These documents, and others in the possession of The World Magazine, show:
First, that Sept. 5, 1914, Mr. Tauscher, American representative of Krupp's, No. 320 Broadway, New York, asked the du Pont Powder Company to deliver to Bridgeman Taylor 300 pounds of 60 per cent. dynamite and send the bill to him.
Second, that on Sept. 11 the du Pont Company sent to Tauscher a bill for 300 pounds of dynamite delivered to Bridgeman Taylor, New York City, on Sept. 5; and on Sept. 16 sent him a second bill for 45 feet of fuse delivered to Bridgeman Taylor on Sept. 12, the total of the two bills amounting to $31.13.
Third, that on Dec. 29, 1914, Tauscher sent a bill to Capt. von Papen for a total of $503.24, the third item of which, dated Sept. 11, amounted to $31.13.
Fourth, that on Jan. 5, 1915, von Papen requested some one to draw a check for $503.24 to the order of Tauscher.
I went and got the dynamite myself from the du Pont Company's dynamite barges lying off the Jersey shore near the Statue of Liberty. I had hired a motor boat near the foot of West One Hundred and Forty-Sixth Street and I carried the stuff in suitcases. I took the whole 300 pounds in a taxicab to the German Club, and met von Papen there. He told me to call later and he would supply me with automatic pistols, batteries, detonators and wire for exploding the dynamite. He kept his promise.

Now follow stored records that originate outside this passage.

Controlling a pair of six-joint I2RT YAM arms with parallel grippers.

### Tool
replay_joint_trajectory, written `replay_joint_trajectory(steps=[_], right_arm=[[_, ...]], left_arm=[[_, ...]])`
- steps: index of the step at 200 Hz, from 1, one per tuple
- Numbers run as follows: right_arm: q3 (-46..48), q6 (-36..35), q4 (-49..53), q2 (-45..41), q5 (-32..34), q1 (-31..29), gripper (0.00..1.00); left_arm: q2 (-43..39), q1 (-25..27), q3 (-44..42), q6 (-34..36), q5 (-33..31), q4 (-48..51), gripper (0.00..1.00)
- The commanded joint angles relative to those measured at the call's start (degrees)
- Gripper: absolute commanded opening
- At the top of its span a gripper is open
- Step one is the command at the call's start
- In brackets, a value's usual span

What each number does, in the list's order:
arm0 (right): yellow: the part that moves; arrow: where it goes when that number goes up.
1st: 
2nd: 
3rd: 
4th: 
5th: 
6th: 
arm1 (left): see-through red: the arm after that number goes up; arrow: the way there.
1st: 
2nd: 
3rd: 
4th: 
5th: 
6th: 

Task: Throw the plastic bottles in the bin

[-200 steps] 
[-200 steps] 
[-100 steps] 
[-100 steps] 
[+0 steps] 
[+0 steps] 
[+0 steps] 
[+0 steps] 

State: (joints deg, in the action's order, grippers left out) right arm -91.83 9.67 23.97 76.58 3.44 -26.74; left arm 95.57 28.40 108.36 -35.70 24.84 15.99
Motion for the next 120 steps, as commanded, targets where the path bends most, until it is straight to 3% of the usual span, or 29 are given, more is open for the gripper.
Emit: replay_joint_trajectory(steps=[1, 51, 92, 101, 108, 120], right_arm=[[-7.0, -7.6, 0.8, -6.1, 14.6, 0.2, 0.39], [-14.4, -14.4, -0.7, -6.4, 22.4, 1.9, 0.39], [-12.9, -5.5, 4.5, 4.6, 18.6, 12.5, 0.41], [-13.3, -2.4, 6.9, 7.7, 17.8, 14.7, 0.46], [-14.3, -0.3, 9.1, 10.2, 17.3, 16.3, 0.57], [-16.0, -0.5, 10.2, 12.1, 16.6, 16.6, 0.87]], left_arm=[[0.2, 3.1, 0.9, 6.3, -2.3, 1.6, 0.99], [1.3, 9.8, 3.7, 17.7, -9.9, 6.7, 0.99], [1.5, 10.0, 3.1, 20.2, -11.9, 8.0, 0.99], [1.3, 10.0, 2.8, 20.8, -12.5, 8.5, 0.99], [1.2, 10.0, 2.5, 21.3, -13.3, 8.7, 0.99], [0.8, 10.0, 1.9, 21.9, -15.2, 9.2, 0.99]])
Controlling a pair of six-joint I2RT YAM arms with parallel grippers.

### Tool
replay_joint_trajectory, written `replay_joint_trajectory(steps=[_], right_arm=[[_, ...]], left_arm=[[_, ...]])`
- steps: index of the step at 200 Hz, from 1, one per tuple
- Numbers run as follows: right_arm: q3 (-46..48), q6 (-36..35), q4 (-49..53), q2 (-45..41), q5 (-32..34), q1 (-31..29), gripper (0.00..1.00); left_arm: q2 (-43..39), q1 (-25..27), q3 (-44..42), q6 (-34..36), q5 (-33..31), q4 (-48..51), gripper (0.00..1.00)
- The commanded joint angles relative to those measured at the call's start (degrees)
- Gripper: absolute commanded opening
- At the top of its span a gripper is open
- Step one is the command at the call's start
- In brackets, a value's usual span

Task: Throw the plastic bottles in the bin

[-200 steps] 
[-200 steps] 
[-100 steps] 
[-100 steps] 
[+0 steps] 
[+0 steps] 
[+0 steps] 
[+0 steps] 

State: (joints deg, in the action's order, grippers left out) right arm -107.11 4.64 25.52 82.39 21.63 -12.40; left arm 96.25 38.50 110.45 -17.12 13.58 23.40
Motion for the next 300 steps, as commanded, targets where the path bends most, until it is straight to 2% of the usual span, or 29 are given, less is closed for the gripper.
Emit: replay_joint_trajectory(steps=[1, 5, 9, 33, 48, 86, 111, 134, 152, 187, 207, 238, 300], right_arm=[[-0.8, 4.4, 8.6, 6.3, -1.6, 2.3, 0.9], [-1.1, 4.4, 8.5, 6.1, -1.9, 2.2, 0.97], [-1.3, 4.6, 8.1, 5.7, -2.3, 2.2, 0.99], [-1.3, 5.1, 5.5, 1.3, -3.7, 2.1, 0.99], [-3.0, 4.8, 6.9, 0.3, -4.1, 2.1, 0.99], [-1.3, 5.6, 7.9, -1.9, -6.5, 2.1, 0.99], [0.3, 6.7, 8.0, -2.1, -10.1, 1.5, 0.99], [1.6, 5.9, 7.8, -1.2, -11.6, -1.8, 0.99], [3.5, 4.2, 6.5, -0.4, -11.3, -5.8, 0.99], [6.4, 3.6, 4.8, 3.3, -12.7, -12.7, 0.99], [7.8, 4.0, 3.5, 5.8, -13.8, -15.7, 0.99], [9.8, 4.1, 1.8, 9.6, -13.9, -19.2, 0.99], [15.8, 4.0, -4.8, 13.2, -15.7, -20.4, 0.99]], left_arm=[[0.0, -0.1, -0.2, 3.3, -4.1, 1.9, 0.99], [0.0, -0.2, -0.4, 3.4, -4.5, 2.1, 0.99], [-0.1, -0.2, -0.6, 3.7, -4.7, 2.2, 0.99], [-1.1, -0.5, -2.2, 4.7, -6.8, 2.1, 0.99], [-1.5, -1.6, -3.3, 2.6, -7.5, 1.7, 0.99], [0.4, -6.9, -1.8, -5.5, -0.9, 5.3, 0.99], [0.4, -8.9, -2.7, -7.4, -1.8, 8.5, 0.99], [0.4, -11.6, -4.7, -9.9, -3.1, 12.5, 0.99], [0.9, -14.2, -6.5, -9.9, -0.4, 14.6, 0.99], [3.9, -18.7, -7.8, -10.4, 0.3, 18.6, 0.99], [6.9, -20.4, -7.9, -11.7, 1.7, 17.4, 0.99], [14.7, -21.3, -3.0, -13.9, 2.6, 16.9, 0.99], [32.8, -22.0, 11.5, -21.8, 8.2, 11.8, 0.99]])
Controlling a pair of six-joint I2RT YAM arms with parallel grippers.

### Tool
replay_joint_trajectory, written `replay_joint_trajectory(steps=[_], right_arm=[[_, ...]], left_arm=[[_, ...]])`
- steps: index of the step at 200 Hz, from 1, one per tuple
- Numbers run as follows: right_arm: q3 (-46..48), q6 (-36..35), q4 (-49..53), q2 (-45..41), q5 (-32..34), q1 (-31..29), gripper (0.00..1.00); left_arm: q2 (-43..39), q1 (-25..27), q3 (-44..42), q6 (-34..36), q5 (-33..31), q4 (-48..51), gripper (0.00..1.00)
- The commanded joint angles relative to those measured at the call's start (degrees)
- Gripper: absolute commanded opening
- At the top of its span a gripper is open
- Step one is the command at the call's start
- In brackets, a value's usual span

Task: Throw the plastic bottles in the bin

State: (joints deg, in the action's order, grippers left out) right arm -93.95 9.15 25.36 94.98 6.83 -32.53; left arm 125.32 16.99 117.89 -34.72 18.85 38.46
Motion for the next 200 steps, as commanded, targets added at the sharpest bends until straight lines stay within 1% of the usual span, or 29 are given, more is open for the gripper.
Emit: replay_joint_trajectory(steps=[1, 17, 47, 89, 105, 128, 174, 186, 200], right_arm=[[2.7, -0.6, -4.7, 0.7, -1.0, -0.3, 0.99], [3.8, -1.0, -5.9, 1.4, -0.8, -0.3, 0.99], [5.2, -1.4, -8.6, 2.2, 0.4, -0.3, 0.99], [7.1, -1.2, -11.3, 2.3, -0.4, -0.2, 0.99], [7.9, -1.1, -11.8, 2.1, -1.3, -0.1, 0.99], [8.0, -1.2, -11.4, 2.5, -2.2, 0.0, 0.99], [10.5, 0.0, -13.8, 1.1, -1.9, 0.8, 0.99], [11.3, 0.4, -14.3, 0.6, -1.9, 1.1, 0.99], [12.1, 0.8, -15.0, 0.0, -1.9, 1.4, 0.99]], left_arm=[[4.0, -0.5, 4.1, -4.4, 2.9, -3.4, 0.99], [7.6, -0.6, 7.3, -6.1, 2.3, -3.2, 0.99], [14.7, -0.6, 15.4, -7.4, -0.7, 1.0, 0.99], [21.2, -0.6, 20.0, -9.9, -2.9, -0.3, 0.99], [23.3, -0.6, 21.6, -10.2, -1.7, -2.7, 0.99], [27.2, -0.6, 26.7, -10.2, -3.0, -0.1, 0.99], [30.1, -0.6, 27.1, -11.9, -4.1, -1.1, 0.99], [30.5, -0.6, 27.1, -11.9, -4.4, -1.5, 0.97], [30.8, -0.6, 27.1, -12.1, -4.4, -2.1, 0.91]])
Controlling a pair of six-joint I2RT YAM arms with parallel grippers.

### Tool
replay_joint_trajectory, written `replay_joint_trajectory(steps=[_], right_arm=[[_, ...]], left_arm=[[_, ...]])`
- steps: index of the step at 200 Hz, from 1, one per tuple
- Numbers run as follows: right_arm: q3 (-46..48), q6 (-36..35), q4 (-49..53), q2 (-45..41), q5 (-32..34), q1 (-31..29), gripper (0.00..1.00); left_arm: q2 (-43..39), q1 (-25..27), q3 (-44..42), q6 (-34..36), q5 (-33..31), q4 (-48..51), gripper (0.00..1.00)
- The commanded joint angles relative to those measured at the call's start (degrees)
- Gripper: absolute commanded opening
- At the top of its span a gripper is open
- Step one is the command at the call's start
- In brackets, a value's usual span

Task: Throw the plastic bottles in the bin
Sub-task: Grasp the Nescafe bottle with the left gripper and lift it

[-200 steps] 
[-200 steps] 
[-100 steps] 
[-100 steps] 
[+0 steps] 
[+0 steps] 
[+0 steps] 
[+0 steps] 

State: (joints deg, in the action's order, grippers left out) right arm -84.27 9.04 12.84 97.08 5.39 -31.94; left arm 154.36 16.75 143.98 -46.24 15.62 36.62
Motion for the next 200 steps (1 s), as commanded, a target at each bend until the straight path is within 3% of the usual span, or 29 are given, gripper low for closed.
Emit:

All these things I took, and part of them I stored in the rooms I had taken in an obscure street and house in Harlem. For by this time the boastful, talkative Major von der Goltz was slipping down in the world. He could no longer afford the amenities of the Holland House. It must have been quite obvious to all interested that the money he had brought from Mexico was almost spent. There are certain advantages in looking impecunious, if one knows how to use them. The furtive, secretive poor man who does no work yet has what money he needs is open to suspicion. But the broken spendthrift in his seedy clothes who cannot pay his bills and yet does nothing but talk of his own importance—he is manifestly a fool.
So toward the middle of September the fool von der Goltz and four companions—Fritzen, Tucker, Busse and Covani—armed with automatic pistols and carrying suitcases crammed with high explosives, were permitted to leave New York, from the Grand Central Station, and to go to Buffalo, where they took rooms at No. 198 Delaware Avenue and were supplied with funds by wire from New York on Sept. 16, being identified by a Buffalo lawyer, John T. Ryan.
After that we went on to Niagara Falls, where, within twelve miles, lay the locks of the Welland Canal, our first and most important objective. While waiting for further orders we fell victims to impatience.